Wrkngman July 15th, 2007 03:19 AM

Instead of sending back the board just buy a pci slot card that will give raid support.

Answerth July 15th, 2007 03:32 AM

ok but there is always the 4gb more of ram support...

l337_GuY July 15th, 2007 04:18 AM

If you were to move to 8GB RAM, Then I'm sure would be running a Quad core to actually utilize that much, and Vista x64.

You won't get 4GB or more on a 32bit system, You need 64bit. And 4GB on a x64 OS is alot (Vista x64 / XP x64). It should be enough for the mean time, Until more demanding games and programs come out.

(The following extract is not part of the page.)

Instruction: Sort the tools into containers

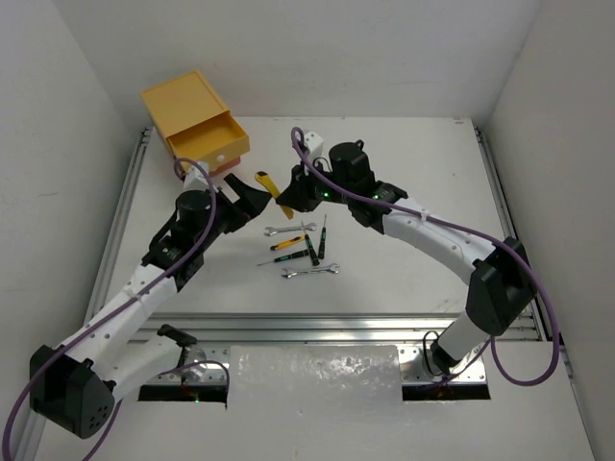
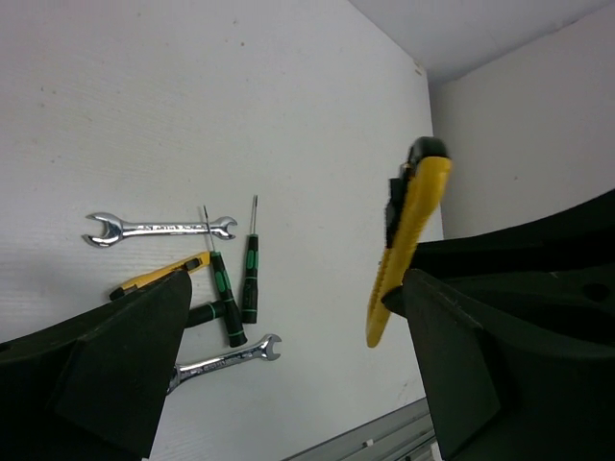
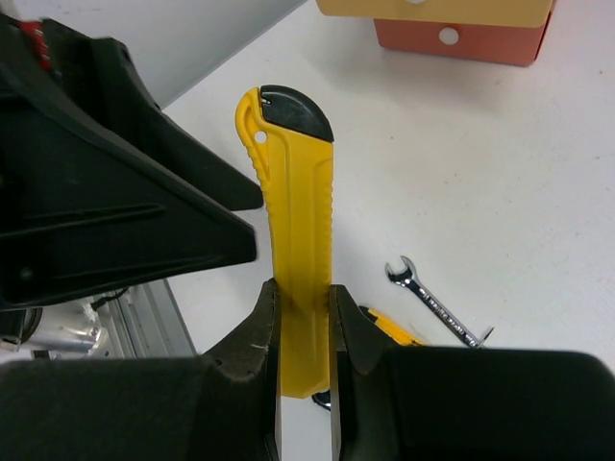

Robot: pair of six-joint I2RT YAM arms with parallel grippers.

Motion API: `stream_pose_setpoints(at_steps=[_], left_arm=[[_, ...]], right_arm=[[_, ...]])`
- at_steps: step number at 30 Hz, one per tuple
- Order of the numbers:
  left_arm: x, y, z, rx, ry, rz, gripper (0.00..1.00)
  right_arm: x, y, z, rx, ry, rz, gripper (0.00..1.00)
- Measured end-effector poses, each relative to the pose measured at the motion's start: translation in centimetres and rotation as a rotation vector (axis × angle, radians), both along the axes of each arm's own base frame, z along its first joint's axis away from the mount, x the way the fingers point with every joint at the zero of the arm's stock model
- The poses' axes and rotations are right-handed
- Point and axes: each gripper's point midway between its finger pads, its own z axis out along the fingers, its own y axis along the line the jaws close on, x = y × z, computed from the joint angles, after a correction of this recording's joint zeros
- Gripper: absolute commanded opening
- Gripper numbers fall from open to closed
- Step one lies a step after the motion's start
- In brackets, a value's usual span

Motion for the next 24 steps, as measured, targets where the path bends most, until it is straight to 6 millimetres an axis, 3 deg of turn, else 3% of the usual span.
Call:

They will be cheap as if you want to upgrade the mobo in the future so no biggy.

Also, Most Nvidia chipsets from nForce 2 have onboard RAID. I'm sure the 570 should, Maybe just not included in the specs for some odd reason.

Answerth July 15th, 2007 05:46 PM

i found something interesting when i went to biostars' site to look at my motherboard. under their specs it can handle 8 gb of ram, but they dont mention RAID

also, under SLI it said: 2 x PCI-E x16 Slots (SLI x8)
does that mean it will run 2 expressx8 cards and not 2 x16 cards? confused me

http://www.biostar.com.tw/app/en-us/...t.php?S_ID=181

l337_GuY July 15th, 2007 09:06 PM

It will run x16 cards. Just in SLI mode, They both share the same bandwidth, So each slot only runs at 8x. It is really no difference if you had both at 16x, nothing needs that much bandwidth.

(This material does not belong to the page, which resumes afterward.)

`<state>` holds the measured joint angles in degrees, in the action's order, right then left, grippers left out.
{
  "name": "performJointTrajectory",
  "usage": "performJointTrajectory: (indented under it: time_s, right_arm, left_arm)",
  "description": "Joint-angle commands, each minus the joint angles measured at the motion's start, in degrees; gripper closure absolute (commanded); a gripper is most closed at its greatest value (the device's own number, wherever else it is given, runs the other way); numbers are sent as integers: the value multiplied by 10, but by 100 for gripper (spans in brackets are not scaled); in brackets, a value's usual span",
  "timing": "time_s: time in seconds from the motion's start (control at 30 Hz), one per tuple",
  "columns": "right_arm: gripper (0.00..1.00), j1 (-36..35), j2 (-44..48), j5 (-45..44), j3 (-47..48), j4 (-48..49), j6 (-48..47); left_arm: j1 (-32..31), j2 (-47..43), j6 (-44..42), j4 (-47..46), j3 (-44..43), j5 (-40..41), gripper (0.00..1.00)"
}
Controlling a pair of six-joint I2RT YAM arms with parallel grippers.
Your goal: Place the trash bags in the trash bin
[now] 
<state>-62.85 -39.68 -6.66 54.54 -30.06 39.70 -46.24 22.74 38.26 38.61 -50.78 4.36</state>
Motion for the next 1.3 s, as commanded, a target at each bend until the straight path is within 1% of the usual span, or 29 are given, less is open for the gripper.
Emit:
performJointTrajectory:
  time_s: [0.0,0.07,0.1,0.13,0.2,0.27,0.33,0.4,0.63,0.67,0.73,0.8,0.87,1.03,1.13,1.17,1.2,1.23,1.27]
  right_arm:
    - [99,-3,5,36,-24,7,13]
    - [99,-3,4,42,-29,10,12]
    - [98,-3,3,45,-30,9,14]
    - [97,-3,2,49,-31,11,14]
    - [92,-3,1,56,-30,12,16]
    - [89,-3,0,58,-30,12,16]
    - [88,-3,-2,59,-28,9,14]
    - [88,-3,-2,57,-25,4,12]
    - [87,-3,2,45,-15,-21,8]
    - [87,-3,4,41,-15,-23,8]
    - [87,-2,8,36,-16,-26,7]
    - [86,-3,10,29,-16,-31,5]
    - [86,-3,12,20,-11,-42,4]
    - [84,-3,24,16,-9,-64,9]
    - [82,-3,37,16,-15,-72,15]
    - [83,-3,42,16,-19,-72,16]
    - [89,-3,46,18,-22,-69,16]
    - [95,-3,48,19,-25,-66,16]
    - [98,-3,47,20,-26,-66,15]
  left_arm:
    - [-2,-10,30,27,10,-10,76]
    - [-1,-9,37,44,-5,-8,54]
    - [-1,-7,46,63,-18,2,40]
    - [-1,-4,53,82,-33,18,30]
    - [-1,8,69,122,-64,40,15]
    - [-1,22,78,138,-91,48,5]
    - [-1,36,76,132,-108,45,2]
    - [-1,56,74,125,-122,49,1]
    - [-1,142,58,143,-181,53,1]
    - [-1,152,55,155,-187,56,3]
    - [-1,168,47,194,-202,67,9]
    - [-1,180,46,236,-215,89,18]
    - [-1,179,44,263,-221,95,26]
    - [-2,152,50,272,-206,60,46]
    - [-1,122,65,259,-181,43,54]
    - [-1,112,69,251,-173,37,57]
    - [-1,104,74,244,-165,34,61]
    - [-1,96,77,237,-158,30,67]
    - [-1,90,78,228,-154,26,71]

Answerth July 16th, 2007 03:12 AM

oh ok that makes sense, but isnt 2 of the same cards at half speed the same as 1 card at full? i guess with sli i could have 4 screens, because each card can have 2.

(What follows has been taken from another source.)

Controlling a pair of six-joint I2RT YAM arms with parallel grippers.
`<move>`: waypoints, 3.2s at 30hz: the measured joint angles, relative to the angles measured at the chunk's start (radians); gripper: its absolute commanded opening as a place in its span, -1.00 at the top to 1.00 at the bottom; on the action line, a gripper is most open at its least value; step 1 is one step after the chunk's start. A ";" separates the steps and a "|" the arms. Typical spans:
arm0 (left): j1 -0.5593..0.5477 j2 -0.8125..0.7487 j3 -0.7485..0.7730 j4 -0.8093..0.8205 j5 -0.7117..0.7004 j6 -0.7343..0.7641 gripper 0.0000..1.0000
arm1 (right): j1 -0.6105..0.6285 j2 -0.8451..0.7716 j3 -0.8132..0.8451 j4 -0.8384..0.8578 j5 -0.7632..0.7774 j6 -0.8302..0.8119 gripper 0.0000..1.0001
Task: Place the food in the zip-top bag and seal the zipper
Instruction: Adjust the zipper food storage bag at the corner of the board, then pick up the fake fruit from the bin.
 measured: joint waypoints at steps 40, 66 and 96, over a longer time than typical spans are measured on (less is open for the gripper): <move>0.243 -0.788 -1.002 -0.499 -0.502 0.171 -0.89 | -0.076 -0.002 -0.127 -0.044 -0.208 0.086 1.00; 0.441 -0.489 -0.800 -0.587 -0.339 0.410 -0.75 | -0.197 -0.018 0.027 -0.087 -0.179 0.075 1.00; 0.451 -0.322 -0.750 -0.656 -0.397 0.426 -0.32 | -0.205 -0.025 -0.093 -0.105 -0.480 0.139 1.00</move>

i suppose i will have to wait and read the handbook if it handles 4 or 8 gb of ram. not that i will need any more then 4 for now, but in a few years i might buy 2 X 2gb sticks, to make 6gb total. either way i think it will be fine.

i will look into raid cards once i recieve the mobo and im sure it doesnt support it.

l337_GuY July 16th, 2007 04:33 AM

Quote:

oh ok that makes sense, but isnt 2 of the same cards at half speed the same as 1 card at full? i guess with sli i could have 4 screens, because each card can have 2.
Nope. You can actually check out benchmarks of boards that use 8x SLI, and compare to 16x SLI. Such as the Asus A8N32 SLI Deluxe, vs a A8N SLI deluxe. One uses a dual 16x, the other is only dual 8x. Difference is Very minimal. You still get the power of 2 GPU's, Twice the memory, just the card to controllers bandwidth isn't as "wide", but there is not much need for the extra bandwidth anyways.

Quote:

i suppose i will have to wait and read the handbook if it handles 4 or 8 gb of ram. not that i will need any more then 4 for now, but in a few years i might buy 2 X 2gb sticks, to make 6gb total. either way i think it will be fine.
Make sure you have a 64bit OS.

Answerth July 17th, 2007 01:15 AM

is 64 bit actually necessary? is it higher graphics or just run differently with more resource hogging? are most vista versions 64 bit? my cpu is 64 bit compatible so thats good.

l337_GuY July 17th, 2007 04:22 AM

64bit is necessary to read more than 3.25GB RAM. A 32bit OS cannot read anymore than about 3.25GB. You need a 64bit OS, So that your CPU runs in a 64bit environment and can detect up to 128GB RAM.

The only difference is that it takes advantage of your processors 64bit capabilities. It will only benefit using 64bit programs, designed to be 64bit. Everything else runs the same. Except some drivers are hard to find for 64bit OS.

Vista has both 32bit and 64bit versions. Some vendors refuse to create 64bit drivers for older hardware, so it doesn't support much older hardware.

Answerth July 18th, 2007 07:07 AM

ok cool, thanks for the info. i will recieve my motherboard tomorrow so i will post back to let you know how it runs.